Aku tak tahu.. Yang kutahu, aku tak bisa menerima penjelasan itu..


Daerah ini bukan daerah rawan gempa. Maka kejadian ini bukan gejala alam biasa. Telah kita baca dalam kitab suci, bahwa Tuhan akan menghukum umatNya yang munafik, yang diam-diam maupun terang-terangan melawanNya. Sebagaimana Tuhan telah membinasakan umat nabi Nuh, nabi Luth, dan nabi Shaleh karena berani menentangNya.. Maka marilah kita basmi kekafiran dan kesesatan, kita kembali ke hukum Tuhan, dan menerapkannya selurus mungkin, agar kita selamat dari murkaNya..
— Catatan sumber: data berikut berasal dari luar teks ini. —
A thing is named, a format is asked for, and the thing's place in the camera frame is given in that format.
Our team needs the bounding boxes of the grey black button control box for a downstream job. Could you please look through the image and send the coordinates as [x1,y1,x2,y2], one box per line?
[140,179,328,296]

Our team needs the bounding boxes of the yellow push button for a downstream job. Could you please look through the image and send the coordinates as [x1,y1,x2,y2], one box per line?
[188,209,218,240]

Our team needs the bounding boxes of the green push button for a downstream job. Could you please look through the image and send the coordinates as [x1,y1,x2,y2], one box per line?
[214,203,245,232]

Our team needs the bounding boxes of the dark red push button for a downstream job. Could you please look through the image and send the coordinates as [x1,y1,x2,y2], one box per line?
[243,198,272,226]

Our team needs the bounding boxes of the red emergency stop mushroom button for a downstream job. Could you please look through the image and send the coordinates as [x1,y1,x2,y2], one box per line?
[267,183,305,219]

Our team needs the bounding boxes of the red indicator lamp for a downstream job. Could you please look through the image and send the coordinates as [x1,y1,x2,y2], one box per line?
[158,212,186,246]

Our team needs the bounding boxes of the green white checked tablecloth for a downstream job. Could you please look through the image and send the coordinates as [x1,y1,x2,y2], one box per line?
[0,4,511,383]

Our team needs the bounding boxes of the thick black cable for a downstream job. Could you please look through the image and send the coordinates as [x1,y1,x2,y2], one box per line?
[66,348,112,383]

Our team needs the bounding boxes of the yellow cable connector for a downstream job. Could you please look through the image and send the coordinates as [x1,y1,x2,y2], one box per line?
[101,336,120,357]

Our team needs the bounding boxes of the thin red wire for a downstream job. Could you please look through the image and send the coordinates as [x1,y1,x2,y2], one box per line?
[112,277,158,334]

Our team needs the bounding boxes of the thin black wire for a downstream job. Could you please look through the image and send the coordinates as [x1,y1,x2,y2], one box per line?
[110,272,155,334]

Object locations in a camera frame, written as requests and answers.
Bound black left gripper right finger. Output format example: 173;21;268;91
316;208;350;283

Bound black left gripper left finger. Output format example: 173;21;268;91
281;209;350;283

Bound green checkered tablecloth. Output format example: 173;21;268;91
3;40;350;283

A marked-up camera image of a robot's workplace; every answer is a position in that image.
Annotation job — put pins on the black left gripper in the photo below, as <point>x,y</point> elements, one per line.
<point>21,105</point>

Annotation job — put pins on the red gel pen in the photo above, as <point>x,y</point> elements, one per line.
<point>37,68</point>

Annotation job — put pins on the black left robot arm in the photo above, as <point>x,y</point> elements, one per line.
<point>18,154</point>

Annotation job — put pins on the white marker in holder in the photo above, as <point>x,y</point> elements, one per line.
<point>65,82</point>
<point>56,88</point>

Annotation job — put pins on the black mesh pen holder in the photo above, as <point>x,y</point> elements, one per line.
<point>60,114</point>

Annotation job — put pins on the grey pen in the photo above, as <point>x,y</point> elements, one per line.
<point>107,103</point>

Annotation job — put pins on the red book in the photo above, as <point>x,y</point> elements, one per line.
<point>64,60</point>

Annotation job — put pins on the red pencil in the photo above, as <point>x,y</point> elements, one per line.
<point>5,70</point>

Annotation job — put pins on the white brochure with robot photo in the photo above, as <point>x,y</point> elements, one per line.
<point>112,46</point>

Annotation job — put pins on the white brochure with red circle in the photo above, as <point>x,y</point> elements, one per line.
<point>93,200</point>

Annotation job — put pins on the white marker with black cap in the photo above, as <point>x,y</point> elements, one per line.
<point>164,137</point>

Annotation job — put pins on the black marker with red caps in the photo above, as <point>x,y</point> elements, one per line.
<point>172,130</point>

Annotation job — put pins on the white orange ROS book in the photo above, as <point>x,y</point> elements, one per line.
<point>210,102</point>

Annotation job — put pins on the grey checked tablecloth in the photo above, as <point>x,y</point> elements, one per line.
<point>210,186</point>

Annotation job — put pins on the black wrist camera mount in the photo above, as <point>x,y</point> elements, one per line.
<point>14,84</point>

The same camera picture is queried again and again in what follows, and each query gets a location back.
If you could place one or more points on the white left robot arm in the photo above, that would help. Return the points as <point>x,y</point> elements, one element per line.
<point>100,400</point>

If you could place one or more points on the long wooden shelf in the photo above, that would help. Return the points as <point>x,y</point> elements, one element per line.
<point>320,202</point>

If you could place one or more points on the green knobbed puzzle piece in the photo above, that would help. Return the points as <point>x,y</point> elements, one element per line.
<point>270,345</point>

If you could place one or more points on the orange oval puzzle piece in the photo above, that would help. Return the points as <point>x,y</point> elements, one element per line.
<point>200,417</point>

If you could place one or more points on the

Daerah yang ratusan tahun tidak terjadi gempa, secara alamiah akan mengalami akumulasi tegangan yang semakin besar sehingga dampaknya juga lebih besar saat terjadi geseran lempeng tektonik. Namun Tuhan, jika memang ini hukuman, apa hebatnya dosa mereka dibanding dosa-dosa kami disini? Aku berkunjung ke Meulaboh beberapa bulan setelah kejadian. Aku berbicara dengan sopir angkutan umum, penjual kopi, pejalan kaki, pekerja bandara, yang sanak keluarganya menjadi korban musibah itu. Yang kurasa mereka adalah orang-orang biasa. Yang sama saja dengan orang-orang kebanyakan di seluruh wilayah bangsaku. Maka jika Kau hendak menghukum, mengapa Kau pilih mereka?

Aku tak tahu.. Yang kutahu, aku tak mau menerima penjelasan itu..
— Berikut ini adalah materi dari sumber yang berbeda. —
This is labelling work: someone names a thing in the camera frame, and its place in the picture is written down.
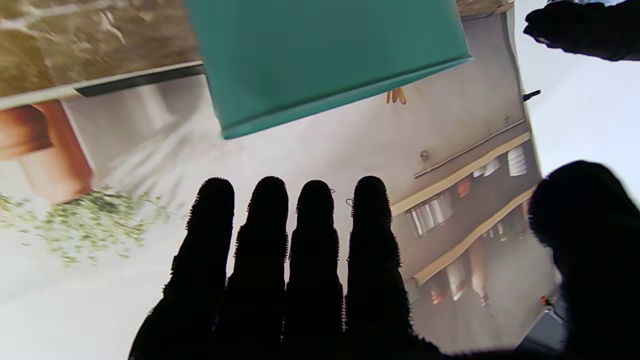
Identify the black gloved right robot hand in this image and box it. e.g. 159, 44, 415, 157
129, 160, 640, 360

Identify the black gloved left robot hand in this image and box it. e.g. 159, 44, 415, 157
523, 0, 640, 62

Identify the teal plastic basket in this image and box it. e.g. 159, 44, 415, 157
185, 0, 472, 140

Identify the row of glass jars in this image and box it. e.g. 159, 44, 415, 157
407, 145, 528, 238

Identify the black cooktop strip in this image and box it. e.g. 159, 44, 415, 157
74, 64, 206, 98

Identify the tall terracotta flower vase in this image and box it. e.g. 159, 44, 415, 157
0, 99, 171, 266

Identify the small round terracotta pot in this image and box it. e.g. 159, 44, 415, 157
0, 105, 55, 162

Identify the metal wall rail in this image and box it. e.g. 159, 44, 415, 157
414, 119, 526, 180

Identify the wooden wall shelf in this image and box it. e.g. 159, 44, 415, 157
391, 131, 532, 217

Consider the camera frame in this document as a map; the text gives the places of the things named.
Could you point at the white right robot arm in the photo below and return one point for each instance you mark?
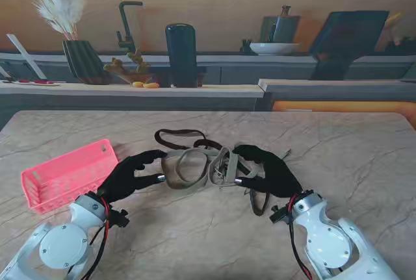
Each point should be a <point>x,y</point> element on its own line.
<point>328,247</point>

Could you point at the small black cup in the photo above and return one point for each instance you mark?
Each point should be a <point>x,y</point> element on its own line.
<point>246,47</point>

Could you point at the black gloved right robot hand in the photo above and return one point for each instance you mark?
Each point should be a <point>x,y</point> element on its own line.
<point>279,179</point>

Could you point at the dark ribbed vase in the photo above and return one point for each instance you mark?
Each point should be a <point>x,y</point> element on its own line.
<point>83,62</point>

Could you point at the white leaning board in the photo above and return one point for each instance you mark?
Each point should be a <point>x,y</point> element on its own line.
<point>26,56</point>

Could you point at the grey ceramic jug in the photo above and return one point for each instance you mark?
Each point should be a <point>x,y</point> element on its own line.
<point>286,28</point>

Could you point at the black kitchen faucet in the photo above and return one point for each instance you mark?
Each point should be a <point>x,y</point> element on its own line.
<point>125,23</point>

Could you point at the dark low tray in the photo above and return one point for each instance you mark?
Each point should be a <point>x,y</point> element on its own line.
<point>201,70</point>

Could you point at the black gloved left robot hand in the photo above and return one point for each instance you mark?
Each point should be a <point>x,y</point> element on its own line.
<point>125,181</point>

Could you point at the plate with red food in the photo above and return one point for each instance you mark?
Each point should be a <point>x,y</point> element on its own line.
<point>35,82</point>

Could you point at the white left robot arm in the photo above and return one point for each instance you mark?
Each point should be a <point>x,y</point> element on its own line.
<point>61,247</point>

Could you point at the cactus plant in bowl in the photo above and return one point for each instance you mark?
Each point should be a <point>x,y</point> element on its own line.
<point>139,64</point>

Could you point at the white pampas grass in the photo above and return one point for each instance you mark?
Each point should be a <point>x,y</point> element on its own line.
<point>61,4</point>

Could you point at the tall black cylinder container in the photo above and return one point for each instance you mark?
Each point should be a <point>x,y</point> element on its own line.
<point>181,56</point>

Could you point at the dark brown woven belt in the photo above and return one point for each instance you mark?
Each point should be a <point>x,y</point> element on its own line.
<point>256,210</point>

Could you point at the white ceramic bowl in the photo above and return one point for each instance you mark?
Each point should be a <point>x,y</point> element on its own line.
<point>274,48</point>

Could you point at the orange citrus fruit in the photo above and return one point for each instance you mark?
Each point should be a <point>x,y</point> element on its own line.
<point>137,84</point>
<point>151,85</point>

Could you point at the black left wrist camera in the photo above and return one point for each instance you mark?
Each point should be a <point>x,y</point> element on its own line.
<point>118,219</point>

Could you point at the dark tilted panel stand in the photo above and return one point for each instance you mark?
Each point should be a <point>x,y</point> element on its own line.
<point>344,43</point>

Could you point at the beige woven belt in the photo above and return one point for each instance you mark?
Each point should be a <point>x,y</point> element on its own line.
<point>191,184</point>

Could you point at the pink plastic storage basket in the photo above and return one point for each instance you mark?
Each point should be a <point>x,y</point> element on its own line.
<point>65,176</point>

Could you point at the grey kitchen counter wood top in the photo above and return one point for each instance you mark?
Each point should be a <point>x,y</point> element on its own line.
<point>195,98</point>

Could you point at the yellow wooden spatula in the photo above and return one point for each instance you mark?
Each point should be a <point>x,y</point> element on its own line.
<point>393,20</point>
Orang-orang berdatangan dari seluruh penjuru dunia. Atas nama kemanusiaan. Atas nama naluri cinta kasih yang Kau ciptakan. Membantu dengan tulus, sebagai sesama manusia yang setiap saat bisa terkena musibah juga. Tidak memandang hina dan menyalahkan bahwa bencana ini karena dosa para korbannya. Maka jika Kau mau kami mengartikan ini sebagai ungkapan kemarahanMu, mengapa tak Kau kirimkan lagi seorang nabi yang kau beri wahyu dan memperingatkan kami sebelum semua ini terjadi? Sebagaimana kisah-kisah dalam kitab-kitab yang diyakini sebagai kata-kataMu sendiri tentang musibah alam yang dimaknai sebagai hukuman selalu didahului peringatan seorang nabi?
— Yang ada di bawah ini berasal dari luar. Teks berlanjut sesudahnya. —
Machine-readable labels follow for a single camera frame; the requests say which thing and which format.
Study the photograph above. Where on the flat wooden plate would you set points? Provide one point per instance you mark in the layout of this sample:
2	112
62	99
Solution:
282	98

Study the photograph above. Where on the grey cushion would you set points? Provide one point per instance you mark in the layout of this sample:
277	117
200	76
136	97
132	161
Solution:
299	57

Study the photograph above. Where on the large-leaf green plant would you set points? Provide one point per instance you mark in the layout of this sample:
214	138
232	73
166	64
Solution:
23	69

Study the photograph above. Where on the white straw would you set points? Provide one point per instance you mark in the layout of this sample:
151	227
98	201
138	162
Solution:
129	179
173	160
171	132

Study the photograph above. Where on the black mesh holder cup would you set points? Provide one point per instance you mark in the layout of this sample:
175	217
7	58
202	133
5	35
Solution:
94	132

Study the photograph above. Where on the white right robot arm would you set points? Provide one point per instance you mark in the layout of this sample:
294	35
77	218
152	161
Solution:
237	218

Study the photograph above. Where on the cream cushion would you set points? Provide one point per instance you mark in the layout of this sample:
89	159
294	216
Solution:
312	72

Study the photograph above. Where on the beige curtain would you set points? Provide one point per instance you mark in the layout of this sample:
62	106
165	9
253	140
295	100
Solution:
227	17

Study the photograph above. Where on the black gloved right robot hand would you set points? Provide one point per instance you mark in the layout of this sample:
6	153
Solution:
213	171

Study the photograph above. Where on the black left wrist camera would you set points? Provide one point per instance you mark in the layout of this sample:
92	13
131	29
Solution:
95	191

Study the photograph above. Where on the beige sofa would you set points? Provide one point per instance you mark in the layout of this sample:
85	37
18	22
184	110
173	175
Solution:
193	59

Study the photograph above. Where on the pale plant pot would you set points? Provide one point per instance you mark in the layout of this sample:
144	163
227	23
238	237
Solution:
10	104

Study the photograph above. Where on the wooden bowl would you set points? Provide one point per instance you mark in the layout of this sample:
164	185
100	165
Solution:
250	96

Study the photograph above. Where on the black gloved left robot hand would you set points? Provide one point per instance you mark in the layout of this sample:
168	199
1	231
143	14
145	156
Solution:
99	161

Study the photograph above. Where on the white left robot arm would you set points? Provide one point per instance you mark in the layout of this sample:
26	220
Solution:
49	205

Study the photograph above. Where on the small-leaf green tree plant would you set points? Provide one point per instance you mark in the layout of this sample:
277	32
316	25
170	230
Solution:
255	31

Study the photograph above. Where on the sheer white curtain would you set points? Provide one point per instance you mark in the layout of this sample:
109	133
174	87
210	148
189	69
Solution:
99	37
Namun Kau tak menunjuk nabi. Sementara banyak orang merasa seperti nabi yang mengetahui kehendakMu dengan pasti. Dan setelah tahun-tahun berlalu, bangsa ini masih menanggung dosa karena belum juga bangkit dari kebodohan untuk bisa mengantisipasi fenomena alam memakan korban lagi, belum juga mampu belajar dari bangsa-bangsa maju yang lebih siap menghadapi kemungkinan bencana.

Doa kami bagi para korban yang meninggal, semoga jiwa-jiwa mereka tenang dalam pelukanMu. Dan ampuni kami, ampuni aku..



(terinspirasi dari diskusi peringatan tsunami di sebuah milist)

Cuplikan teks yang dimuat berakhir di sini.